TLS 設定確認用の Subject Alternative Name 付き自己証明書作成手順です。
自己認証局証明書の作成
自己認証局署名鍵・証明書作成
openssl req \
-new \
-out ca.crt \
-keyout ca.key \
-x509 \
-days 3650 \
-newkey rsa:2048 \
-nodes \
-subj "/CN=PrivateCA"
サーバ証明書の作成
サーバ証明書 CSR 作成
openssl req \
-new \
-out server.csr \
-keyout server.key \
-newkey rsa:2048 \
-nodes \
-subj "/CN=server.local"
ここでは Subject Alternative Name 設定用ファイルのファイル名を san_server.txt とします。
Subject Alternative Name の設定ファイル作成
echo "subjectAltName = DNS:server.local, DNS:localhost, IP:192.168.1.1, IP:127.0.0.1" > san_server.txt
CSR へ署名
openssl x509 \
-req \
-days 3650 \
-in server.csr \
-out server.crt \
-CA ca.crt \
-CAkey ca.key \
-CAcreateserial \
-extfile san_server.txt
作成した証明書の確認
openssl x509 -in server.crt -text -noout
p12 形式ファイルの作成
openssl pkcs12 -export \
-in server.crt \
-inkey server.key \
-certfile ca.crt \
-out server.p12 \
-name "server_cert"
クライアント証明書の作成
クライアント証明書 CSR 作成
openssl req \
-new \
-out client.csr \
-keyout client.key \
-newkey rsa:2048 \
-nodes \
-subj "/CN=client.local"
ここでは Subject Alternative Name 設定用ファイルのファイル名を san_client.txt とします。

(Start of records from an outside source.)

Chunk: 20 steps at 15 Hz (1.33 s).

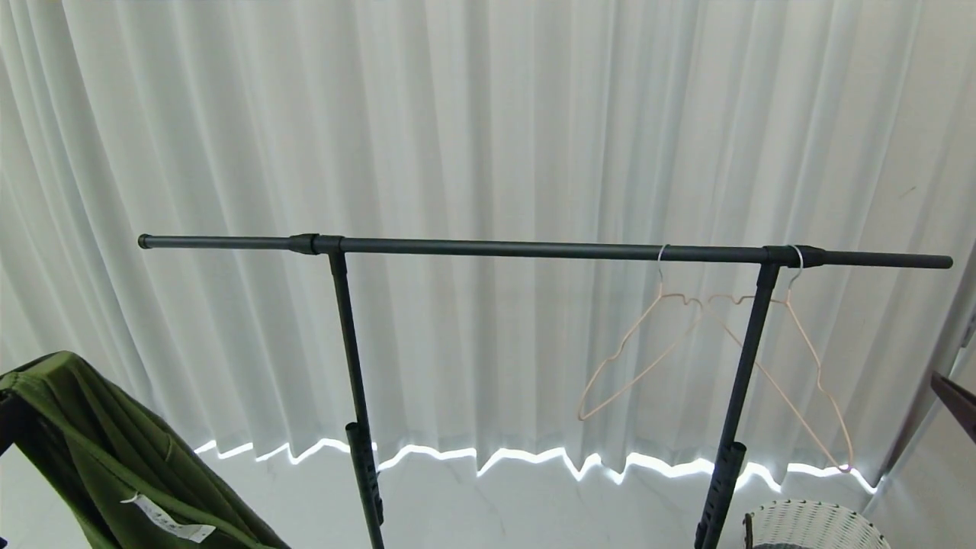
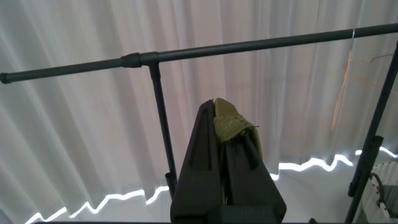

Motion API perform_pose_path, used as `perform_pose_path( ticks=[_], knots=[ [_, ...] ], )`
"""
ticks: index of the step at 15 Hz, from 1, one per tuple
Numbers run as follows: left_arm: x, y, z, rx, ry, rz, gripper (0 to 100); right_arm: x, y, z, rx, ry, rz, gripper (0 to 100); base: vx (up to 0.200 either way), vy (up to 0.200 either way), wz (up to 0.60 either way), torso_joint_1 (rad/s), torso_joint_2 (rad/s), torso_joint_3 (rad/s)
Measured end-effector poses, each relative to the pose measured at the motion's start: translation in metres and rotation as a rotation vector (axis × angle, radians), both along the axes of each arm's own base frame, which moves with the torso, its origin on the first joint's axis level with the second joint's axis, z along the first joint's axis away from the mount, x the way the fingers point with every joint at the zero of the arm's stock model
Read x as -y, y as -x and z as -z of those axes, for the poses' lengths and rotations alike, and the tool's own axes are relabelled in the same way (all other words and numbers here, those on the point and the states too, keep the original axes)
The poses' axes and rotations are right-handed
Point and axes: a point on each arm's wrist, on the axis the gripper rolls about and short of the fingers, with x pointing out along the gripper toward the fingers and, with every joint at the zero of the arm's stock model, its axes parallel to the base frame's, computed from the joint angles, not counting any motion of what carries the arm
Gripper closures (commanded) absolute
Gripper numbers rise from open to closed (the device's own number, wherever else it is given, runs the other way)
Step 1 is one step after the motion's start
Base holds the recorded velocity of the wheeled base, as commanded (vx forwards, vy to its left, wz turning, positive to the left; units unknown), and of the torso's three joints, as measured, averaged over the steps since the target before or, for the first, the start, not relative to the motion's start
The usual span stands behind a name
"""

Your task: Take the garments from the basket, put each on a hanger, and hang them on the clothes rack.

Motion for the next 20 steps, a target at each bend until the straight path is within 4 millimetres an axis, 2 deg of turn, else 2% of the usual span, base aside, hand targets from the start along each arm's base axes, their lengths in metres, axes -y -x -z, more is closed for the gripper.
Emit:
perform_pose_path(
  ticks=[1,8,14,20],
  knots=[
    [-0.0001,0.0003,0.0,0.001,-0.001,0.0,100,0.0,0.0002,0.0,0.0,0.0,0.0,0,0.0,0.0,0.0,0.0,0.0,0.0],
    [-0.0003,0.0018,0.0001,0.005,-0.002,-0.003,100,-0.0001,0.001,-0.0001,0.004,0.001,0.0,0,0.0,-0.2,0.0,0.004,0.0,0.004],
    [-0.0004,0.0031,0.0026,0.001,-0.001,0.0,100,-0.0004,0.001,0.0013,-0.001,0.001,-0.005,0,0.0,0.0,0.0,0.0,0.0,0.0],
    [0.0005,-0.0049,0.0083,-0.047,-0.008,-0.003,100,-0.0032,-0.0005,0.0075,-0.047,-0.003,-0.033,0,0.2,0.0,0.0,-0.002,0.0,0.006]
  ],
)
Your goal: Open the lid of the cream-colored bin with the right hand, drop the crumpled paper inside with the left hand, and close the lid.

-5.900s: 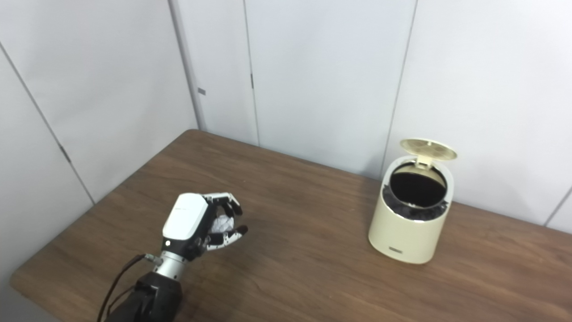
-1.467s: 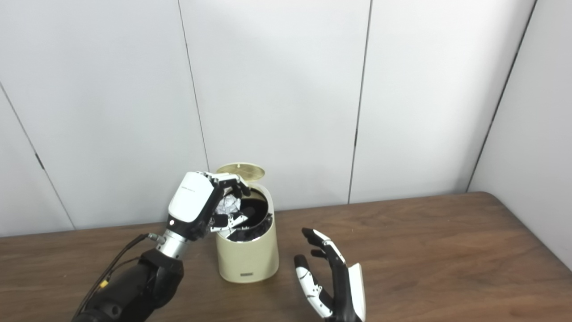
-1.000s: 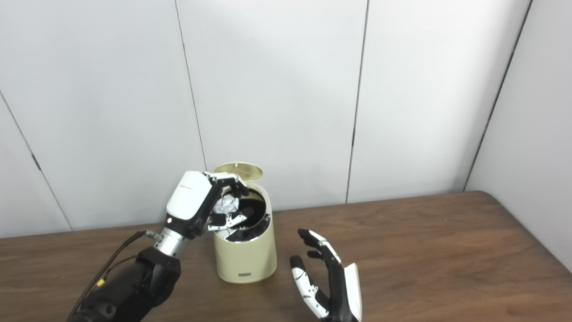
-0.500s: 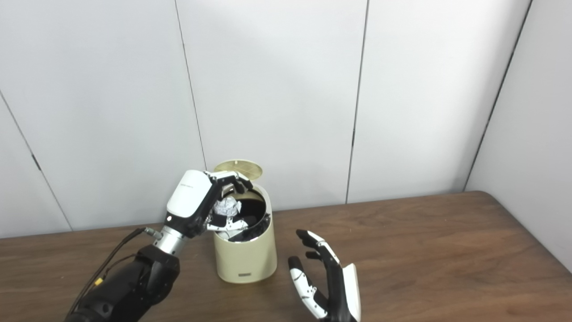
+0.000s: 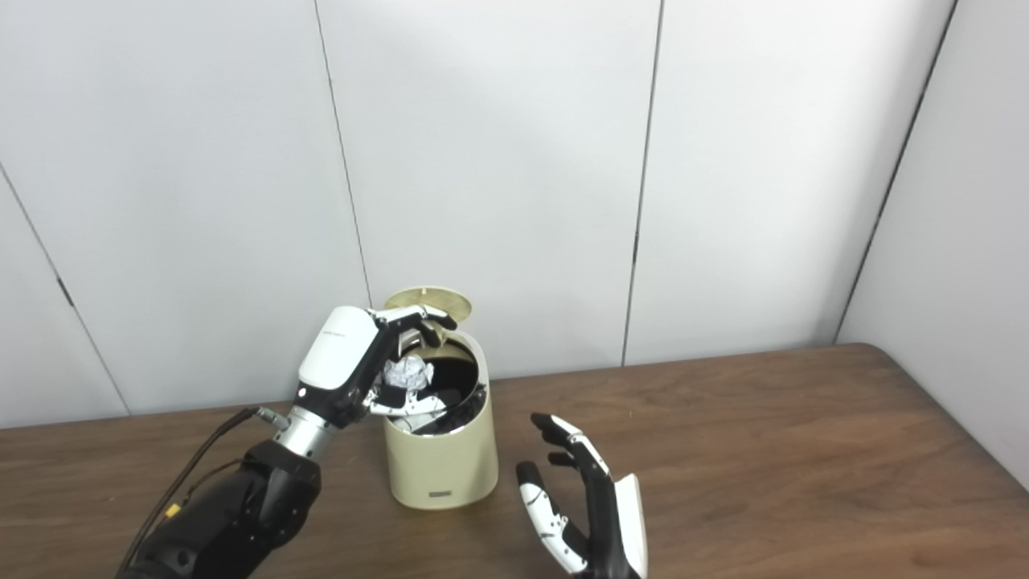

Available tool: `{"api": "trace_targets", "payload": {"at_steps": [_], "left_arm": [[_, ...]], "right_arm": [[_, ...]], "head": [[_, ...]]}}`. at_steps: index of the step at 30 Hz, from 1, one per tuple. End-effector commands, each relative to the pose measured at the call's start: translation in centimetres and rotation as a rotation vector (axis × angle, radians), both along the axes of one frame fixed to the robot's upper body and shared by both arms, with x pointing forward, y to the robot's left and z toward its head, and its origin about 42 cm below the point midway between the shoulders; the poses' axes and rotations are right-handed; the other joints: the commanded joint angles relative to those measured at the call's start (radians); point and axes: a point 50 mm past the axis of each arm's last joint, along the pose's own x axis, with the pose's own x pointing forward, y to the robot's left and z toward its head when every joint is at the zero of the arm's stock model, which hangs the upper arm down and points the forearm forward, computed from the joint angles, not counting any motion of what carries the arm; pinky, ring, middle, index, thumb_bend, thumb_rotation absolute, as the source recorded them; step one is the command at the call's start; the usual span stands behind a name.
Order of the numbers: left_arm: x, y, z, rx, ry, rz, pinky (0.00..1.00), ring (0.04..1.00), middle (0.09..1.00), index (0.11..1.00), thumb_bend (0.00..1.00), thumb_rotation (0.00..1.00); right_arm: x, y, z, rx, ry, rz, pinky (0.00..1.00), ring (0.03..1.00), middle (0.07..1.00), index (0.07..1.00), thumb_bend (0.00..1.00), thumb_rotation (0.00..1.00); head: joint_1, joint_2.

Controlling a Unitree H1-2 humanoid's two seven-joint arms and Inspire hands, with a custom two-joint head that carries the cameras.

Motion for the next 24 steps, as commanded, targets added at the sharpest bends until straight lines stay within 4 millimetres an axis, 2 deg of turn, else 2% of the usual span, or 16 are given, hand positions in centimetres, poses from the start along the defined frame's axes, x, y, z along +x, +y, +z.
{"api": "trace_targets", "payload": {"at_steps": [1, 13, 24], "left_arm": [[0.2, -0.5, 1.1, 0.011, -0.022, -0.027, 0.51, 0.606, 0.657, 0.666, 1.00, 0.24], [0.1, -1.3, 1.1, 0.012, -0.016, -0.040, 0.51, 0.608, 0.661, 0.673, 1.00, 0.27], [0.0, -2.1, 1.2, 0.006, -0.021, -0.050, 0.50, 0.606, 0.660, 0.676, 1.00, 0.27]], "right_arm": [[-1.8, 0.5, -2.9, -0.010, 0.087, 0.000, 0.69, 0.775, 0.786, 0.756, 0.20, 0.70], [-1.7, 0.7, -2.9, -0.009, 0.090, 0.002, 0.69, 0.774, 0.785, 0.756, 0.19, 0.67], [-1.3, 1.0, -2.8, -0.013, 0.091, 0.000, 0.69, 0.774, 0.783, 0.756, 0.20, 0.69]], "head": [[0.000, 0.000], [-0.004, -0.001], [-0.008, -0.003]]}}
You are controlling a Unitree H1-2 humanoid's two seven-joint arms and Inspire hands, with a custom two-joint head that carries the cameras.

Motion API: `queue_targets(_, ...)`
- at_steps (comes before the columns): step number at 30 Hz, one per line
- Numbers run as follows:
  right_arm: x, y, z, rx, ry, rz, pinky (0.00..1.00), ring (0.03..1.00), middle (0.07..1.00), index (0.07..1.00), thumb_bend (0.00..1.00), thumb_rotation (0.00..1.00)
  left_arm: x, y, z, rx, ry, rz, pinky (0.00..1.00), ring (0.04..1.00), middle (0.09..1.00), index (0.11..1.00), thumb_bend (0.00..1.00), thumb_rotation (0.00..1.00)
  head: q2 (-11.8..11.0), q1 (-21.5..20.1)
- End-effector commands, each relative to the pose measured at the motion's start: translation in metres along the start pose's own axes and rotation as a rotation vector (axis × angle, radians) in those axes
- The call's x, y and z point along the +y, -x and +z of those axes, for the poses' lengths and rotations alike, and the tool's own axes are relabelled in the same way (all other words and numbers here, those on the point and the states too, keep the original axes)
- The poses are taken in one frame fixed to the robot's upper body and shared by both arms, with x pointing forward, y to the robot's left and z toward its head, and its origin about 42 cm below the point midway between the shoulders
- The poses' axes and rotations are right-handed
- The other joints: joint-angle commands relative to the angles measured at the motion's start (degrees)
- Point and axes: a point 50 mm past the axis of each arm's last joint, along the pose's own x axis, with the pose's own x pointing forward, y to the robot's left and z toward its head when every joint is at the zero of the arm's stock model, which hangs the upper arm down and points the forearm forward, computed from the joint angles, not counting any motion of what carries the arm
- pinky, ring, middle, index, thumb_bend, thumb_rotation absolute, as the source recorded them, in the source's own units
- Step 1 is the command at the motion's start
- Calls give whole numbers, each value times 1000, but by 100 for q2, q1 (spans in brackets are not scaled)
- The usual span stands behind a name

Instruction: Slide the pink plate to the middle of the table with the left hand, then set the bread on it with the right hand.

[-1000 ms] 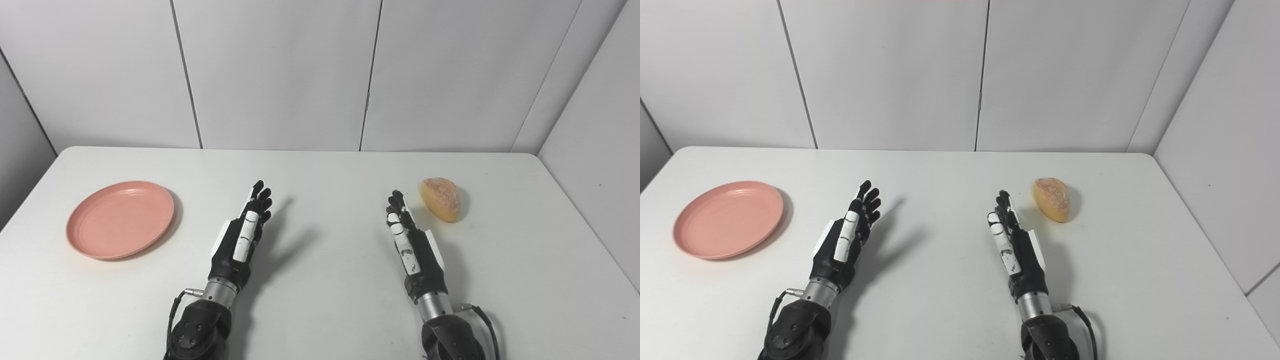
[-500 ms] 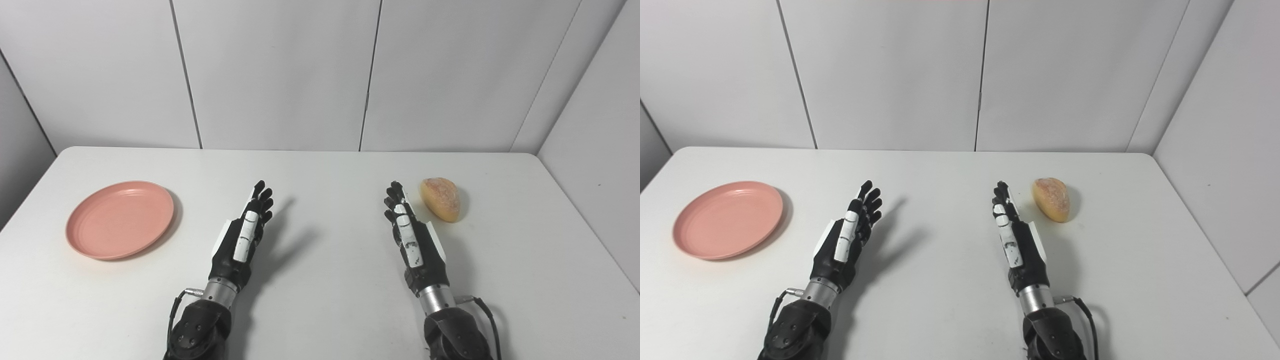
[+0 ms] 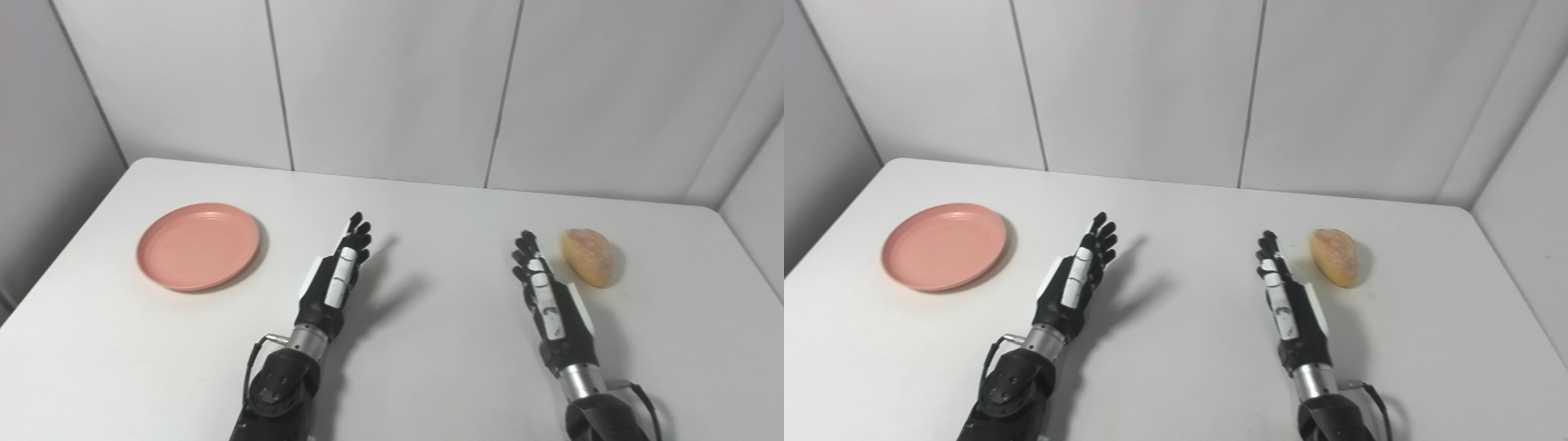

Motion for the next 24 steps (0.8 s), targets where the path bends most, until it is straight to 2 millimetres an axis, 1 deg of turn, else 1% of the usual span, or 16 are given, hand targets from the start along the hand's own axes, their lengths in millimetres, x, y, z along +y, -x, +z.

Subject Alternative Name の設定ファイル作成
echo "subjectAltName = DNS:client.local, IP:192.168.1.100" > san_client.txt
CSR へ署名
openssl x509 \
-req \
-days 3650 \
-in client.csr \
-out client.crt \
-CA ca.crt \
-CAkey ca.key \
-CAcreateserial \
-extfile san_client.txt
作成した証明書の確認
openssl x509 -in client.crt -text -noout
p12 形式ファイルの作成
openssl pkcs12 -export \
-in client.crt \
-inkey client.key \
-certfile ca.crt \
-out client.p12 \
-name "client_cert"
自己 CA を信頼する CA リストに追加する
-
Ubuntu Linux
sudo cp ca.crt /usr/local/share/ca-certificates/privateca.crt sudo update-ca-certificatesこの後、
/etc/ssl/certs/privateca.pemが存在するはずです。 -
Python (Requests ライブラリだけかもですが)
Python では OS の信頼する CA リストは参照せず、
/usr/lib/python3/dist-packages/certifi/cacert.pemまたはvenv/lib/python3.10/site-packages/certifi/cacert.pemのような、Python環境の信頼する CA リストを参照しているようです。
このファイルに PrivateCA の証明書を追加すると requests が PrivateCA を信頼するようになります。